SPRINGFIELD, Ill. (AP) -- Illinois gamblers would be able to smoke on riverboats for the first time in nearly three years and the state could pick up an extra $200 million a year, according to proponents of legislation headed to the House floor.
The Executive Committee approved a measure Monday by Rep. Andre Thapedi, D-Chicago, that would permit the state's nine riverboat casinos to set up segregated, enclosed smoking areas.
Thapedi says the statewide public smoking ban that took effect in 2008 has sent gamblers to other states which still allow smoking in casinos, hurting Illinois revenue.
Opponents say it's a step back for public health and that it isn't smoking, but how nice a gambling facility is, that governs business success.
A 2009 study by two economists at the Federal Reserve Bank in St. Louis estimated that Illinois lost $200 million in revenue from taxes on casinos during the first year of the smoking ban.
"You might ask, 'Why do people smoke? Why do people gamble?' The fact of the matter is, it happens," said Rep. Joseph Lyons, D-Chicago. "It's an undisputed fact that smokers are going to go somewhere they can smoke."
The legislation does not say how big the rooms may be but says people must state in writing that they want access to them. Employees must apply to work there.
Opponents aren't satisfied.
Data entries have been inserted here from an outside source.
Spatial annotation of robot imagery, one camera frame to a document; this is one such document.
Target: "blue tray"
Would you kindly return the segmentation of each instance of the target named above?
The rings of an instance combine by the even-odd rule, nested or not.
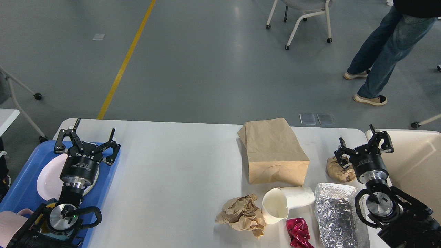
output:
[[[12,184],[8,193],[3,201],[0,203],[0,212],[12,211],[17,213],[18,211],[29,208],[32,211],[37,207],[45,203],[37,192],[37,178],[40,175],[41,170],[46,166],[49,161],[58,156],[54,151],[55,140],[49,140],[38,145],[32,152],[25,166],[21,170],[17,179]],[[64,145],[69,148],[72,146],[71,142],[64,142]],[[103,156],[107,157],[112,154],[112,149],[108,149],[103,152]],[[118,165],[118,156],[115,163],[112,166],[101,162],[100,173],[98,180],[95,182],[95,186],[84,196],[81,208],[88,206],[97,206],[101,209],[104,199],[112,183],[115,170]],[[82,219],[85,224],[92,223],[96,220],[95,216],[91,214],[82,215]],[[86,248],[89,244],[92,232],[95,228],[100,228],[100,225],[86,230],[80,230],[78,237],[83,237],[84,242],[80,247]]]

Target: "white bin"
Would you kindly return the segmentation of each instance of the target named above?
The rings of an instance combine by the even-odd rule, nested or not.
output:
[[[441,222],[441,133],[424,130],[387,131],[393,153],[382,153],[394,186],[430,207]],[[369,140],[372,132],[368,130]]]

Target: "white paper cup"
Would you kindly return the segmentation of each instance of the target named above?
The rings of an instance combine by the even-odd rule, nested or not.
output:
[[[286,207],[291,210],[314,202],[314,192],[309,187],[278,188],[286,197]]]
[[[288,218],[286,197],[279,188],[273,188],[263,196],[262,215],[267,224]]]

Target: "crumpled paper ball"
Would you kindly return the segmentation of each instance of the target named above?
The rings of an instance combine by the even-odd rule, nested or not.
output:
[[[263,235],[266,226],[262,211],[254,201],[255,194],[238,197],[227,201],[222,211],[216,216],[216,223],[229,224],[236,231],[251,231],[255,237]]]
[[[337,181],[340,182],[350,182],[355,179],[354,167],[350,165],[347,169],[343,169],[336,159],[336,157],[328,158],[328,162],[326,164],[326,170],[328,175]]]

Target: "white plate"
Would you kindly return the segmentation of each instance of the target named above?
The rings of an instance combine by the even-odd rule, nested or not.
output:
[[[58,200],[61,194],[61,189],[63,188],[63,181],[60,179],[61,171],[63,170],[64,163],[66,162],[67,154],[63,153],[51,161],[41,170],[40,175],[37,178],[37,192],[46,201],[52,198]],[[98,168],[97,176],[95,177],[95,182],[97,181],[98,174],[100,170]],[[84,191],[86,195],[95,184],[89,186]]]

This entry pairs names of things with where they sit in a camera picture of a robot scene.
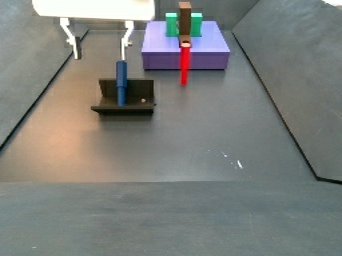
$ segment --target purple platform
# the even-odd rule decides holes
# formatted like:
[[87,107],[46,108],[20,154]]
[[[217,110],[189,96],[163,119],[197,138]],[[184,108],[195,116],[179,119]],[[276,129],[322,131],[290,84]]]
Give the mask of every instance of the purple platform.
[[[201,37],[191,37],[189,69],[225,69],[229,48],[215,21],[203,21]],[[165,37],[165,22],[147,23],[141,48],[144,69],[179,69],[177,37]]]

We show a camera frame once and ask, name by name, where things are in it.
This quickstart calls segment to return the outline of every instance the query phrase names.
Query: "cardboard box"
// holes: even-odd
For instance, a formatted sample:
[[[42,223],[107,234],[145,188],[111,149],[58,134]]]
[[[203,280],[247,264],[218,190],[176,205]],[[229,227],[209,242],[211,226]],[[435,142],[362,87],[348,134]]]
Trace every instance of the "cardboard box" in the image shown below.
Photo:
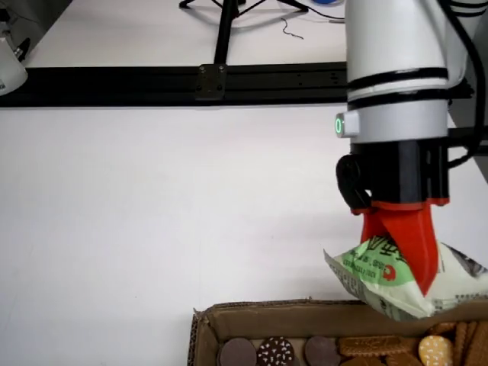
[[[466,303],[439,316],[402,323],[359,301],[224,303],[194,315],[188,366],[216,366],[221,345],[235,337],[258,345],[265,338],[283,336],[302,361],[303,346],[311,336],[422,336],[437,323],[469,320],[488,320],[488,301]]]

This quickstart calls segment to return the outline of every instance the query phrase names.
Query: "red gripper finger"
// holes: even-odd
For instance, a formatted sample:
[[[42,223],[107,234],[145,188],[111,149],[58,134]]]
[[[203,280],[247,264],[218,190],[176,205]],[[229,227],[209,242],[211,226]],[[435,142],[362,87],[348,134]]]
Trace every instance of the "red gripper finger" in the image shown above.
[[[437,275],[438,250],[430,205],[421,210],[377,210],[364,215],[361,241],[389,234],[405,257],[424,296]]]

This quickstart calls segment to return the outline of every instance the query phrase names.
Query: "snack bag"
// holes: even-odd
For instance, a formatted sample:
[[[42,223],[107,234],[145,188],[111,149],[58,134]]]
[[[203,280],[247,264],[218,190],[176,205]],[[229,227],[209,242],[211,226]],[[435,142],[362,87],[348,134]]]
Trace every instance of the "snack bag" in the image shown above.
[[[374,237],[326,262],[353,296],[390,318],[433,316],[460,303],[488,298],[488,270],[438,242],[438,273],[424,297],[391,238]]]

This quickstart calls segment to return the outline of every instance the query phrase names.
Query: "white table surface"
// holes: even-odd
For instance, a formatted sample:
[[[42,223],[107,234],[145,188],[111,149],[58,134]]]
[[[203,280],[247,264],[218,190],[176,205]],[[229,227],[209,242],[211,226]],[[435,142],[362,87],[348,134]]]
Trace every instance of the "white table surface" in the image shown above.
[[[30,65],[211,62],[216,26],[168,3],[75,0]],[[266,6],[236,26],[281,14]],[[237,31],[230,63],[343,60],[343,26],[317,21],[289,21],[303,41],[282,22]],[[1,110],[0,364],[183,365],[193,308],[350,298],[322,254],[361,232],[336,187],[343,109]],[[438,238],[488,258],[473,162],[451,195]]]

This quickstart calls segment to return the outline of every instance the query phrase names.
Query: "black stripe band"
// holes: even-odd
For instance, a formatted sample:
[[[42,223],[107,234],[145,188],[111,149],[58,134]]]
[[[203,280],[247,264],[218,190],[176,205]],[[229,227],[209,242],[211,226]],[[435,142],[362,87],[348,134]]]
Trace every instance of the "black stripe band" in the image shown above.
[[[475,18],[475,17],[480,17],[481,15],[485,14],[485,11],[486,11],[486,9],[483,11],[477,11],[476,13],[460,13],[459,11],[453,11],[453,13],[458,18]]]
[[[421,69],[398,70],[383,72],[366,76],[364,78],[352,80],[348,83],[348,91],[370,88],[379,84],[386,84],[387,82],[404,82],[406,80],[414,79],[448,79],[448,70],[443,67],[424,67]]]
[[[408,101],[432,101],[448,99],[448,91],[445,89],[426,89],[411,92],[397,92],[373,97],[359,98],[348,103],[348,110],[376,107],[378,105],[404,103]]]
[[[457,6],[458,8],[479,9],[488,6],[488,2],[481,2],[480,4],[464,4],[463,2],[451,2],[451,6]]]

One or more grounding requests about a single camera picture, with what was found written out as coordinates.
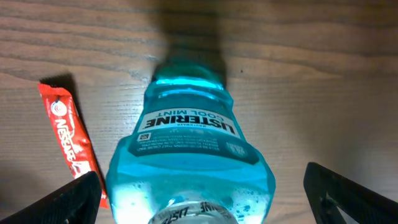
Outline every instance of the wooden table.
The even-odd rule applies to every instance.
[[[0,0],[0,217],[72,180],[38,80],[73,74],[106,173],[173,55],[227,74],[277,179],[267,223],[315,222],[309,161],[398,200],[397,15],[393,0]]]

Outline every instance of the listerine bottle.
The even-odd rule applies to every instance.
[[[262,223],[275,178],[248,144],[221,79],[205,67],[158,69],[132,135],[106,176],[117,223]]]

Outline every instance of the plastic bottle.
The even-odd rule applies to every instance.
[[[246,142],[221,80],[197,65],[155,77],[106,176],[116,222],[262,223],[275,178]]]

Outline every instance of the black object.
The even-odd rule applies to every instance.
[[[358,223],[398,223],[398,203],[314,162],[304,189],[318,224],[346,223],[337,207]]]
[[[90,171],[0,224],[94,224],[100,200],[100,180]]]

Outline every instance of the bottle neck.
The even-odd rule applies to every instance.
[[[237,224],[233,215],[211,202],[181,202],[156,213],[148,224]]]

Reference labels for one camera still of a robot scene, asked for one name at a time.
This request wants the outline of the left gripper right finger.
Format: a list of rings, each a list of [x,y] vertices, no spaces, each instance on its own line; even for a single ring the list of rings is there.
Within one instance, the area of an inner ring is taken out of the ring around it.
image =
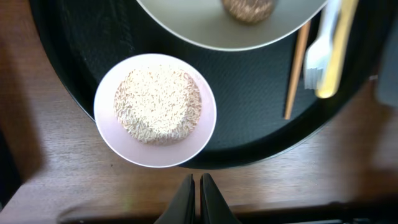
[[[200,179],[200,219],[204,224],[241,224],[209,173]]]

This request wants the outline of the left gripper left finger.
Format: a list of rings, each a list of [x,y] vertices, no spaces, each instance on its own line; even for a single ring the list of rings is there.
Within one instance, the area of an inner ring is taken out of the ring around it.
[[[195,182],[188,174],[166,211],[154,224],[193,224],[195,220]]]

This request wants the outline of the pink bowl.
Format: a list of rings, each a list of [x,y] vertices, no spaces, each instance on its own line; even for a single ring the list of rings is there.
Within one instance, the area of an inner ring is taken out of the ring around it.
[[[114,113],[114,95],[120,83],[135,68],[151,65],[174,65],[185,70],[200,90],[202,111],[197,126],[186,139],[168,146],[140,143],[127,133]],[[201,73],[187,62],[164,54],[135,55],[116,64],[97,87],[93,111],[101,137],[116,154],[129,162],[151,168],[178,166],[197,156],[211,139],[217,120],[214,94]]]

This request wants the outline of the rice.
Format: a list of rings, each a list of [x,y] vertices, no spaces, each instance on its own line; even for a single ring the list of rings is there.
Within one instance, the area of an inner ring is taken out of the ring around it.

Kathy Drea of the American Lung Association of Illinois said it's impossible to keep second-hand smoke completely confined to smoking rooms and that casino employees will face increased health risks from it.
She pointed out that a Rock Island casino opened a revamped casino in 2009 and outperformed a boat across the Mississippi in Davenport, Iowa, which allows smoking.
"It's the facility that makes the difference, not the smoking law," Drea told lawmakers.
The bill is HB1850.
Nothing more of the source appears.